Data collection and analysis: 

Two review authors independently assessed the eligibility of trials and extracted data using standard Cochrane methodological procedures. We analysed both intention-to-treat and per-protocol data and used a random-effects model. We expressed results as risk ratios (RRs) for dichotomous outcomes and mean differences (MDs) for continuous outcomes, both with 95% confidence intervals (CIs). We assessed the certainty of the evidence using the GRADE approach.

Main results: 

We included 23 individual RCTs and one cluster-RCT. As one of the individual RCTs did not report outcomes in a usable way, we could only meta-analyse data from 23 trials, involving a total of 6950 participants including children (aged from one month to 11 years old), adults (mean age 37.3), and older people (mean age 84.6 years). One trial reported 22.5% flu-vaccine participants within the last 12 months, and 25.4% flu-vaccine participants during the intervention. Probiotics were more likely to be given with milk-based food in children; administered in powder form in adults; and given with milk-based food or in capsules in the elderly. Most of the studies used one or two strains (e.g. Lactobacillus plantarum HEAL9, Lactobacillus paracasei (8700:2 or N1115)) and 109 or 1011 colony-forming units (CFU)/day of probiotics for more than three months.
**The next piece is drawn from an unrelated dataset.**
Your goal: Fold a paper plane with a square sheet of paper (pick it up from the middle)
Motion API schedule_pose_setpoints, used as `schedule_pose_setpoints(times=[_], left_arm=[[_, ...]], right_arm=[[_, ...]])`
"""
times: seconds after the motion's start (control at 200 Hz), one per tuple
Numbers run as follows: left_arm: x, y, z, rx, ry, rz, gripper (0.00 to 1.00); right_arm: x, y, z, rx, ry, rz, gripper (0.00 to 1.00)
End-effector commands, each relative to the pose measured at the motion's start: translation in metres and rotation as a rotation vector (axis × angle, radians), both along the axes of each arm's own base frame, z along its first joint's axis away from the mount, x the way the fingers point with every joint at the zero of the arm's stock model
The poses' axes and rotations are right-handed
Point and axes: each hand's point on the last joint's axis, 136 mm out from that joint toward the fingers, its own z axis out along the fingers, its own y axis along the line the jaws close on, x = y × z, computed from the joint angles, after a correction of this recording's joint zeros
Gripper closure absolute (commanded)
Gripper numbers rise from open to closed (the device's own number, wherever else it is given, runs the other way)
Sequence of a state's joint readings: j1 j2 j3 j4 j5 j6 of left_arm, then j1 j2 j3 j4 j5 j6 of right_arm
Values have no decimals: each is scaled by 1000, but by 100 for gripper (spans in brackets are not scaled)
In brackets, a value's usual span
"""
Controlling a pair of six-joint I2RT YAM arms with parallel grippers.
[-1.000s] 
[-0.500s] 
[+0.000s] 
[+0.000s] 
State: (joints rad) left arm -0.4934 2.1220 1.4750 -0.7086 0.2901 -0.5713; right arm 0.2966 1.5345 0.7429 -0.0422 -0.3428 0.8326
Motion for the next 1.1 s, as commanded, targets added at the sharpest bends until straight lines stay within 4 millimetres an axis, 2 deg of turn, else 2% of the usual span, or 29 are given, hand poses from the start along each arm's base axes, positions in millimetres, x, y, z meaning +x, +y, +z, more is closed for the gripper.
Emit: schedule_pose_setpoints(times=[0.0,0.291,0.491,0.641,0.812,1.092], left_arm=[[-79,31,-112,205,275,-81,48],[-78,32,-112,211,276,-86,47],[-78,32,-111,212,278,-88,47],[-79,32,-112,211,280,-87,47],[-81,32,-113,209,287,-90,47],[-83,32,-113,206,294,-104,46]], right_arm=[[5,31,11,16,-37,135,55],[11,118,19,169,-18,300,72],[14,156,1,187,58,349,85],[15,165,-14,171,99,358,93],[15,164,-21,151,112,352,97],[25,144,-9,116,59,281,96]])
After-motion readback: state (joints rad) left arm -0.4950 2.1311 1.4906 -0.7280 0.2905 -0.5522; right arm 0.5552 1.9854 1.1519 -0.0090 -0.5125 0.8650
We found that probiotics may reduce the number of participants diagnosed with URTIs (at least one event) (RR 0.76, 95% CI 0.67 to 0.87; P < 0.001; 16 studies, 4798 participants; low-certainty evidence); likely reduce the number of participants diagnosed with URTIs (at least three events) (RR 0.59, 95% CI 0.38 to 0.91; P = 0.02; 4 studies, 763 participants; moderate-certainty evidence); may reduce the incidence rate (number of cases/person year) of URTIs (rate ratio 0.82, 95% CI 0.73 to 0.92, P = 0.001; 12 studies, 4364 participants; low-certainty evidence); may reduce the mean duration of an episode of acute URTIs (MD −1.22 days, 95% CI −2.12 to −0.33; P = 0.007; 6 studies, 2406 participants; low-certainty evidence); likely reduce the number of participants who used prescribed antibiotics for acute URTIs (RR 0.58, 95% CI 0.42 to 0.81; P = 0.001; 6 studies, 1548 participants; moderate-certainty evidence); and may not increase the number of participants who experienced at least one adverse event (RR 1.02, 95% CI 0.90 to 1.15; P = 0.79; 8 studies, 2456 participants; low-certainty evidence). Evidence showing a decrease in the number of people absent from childcare centre, school, or work due to acute URTIs with probiotics is very uncertain (RR 0.14, 95% CI 0.03 to 0.59; 1 study, 80 participants; very low-certainty evidence). Adverse events from probiotics were minor, and most commonly gastrointestinal symptoms, such as vomiting, flatulence, diarrhoea, and bowel pain.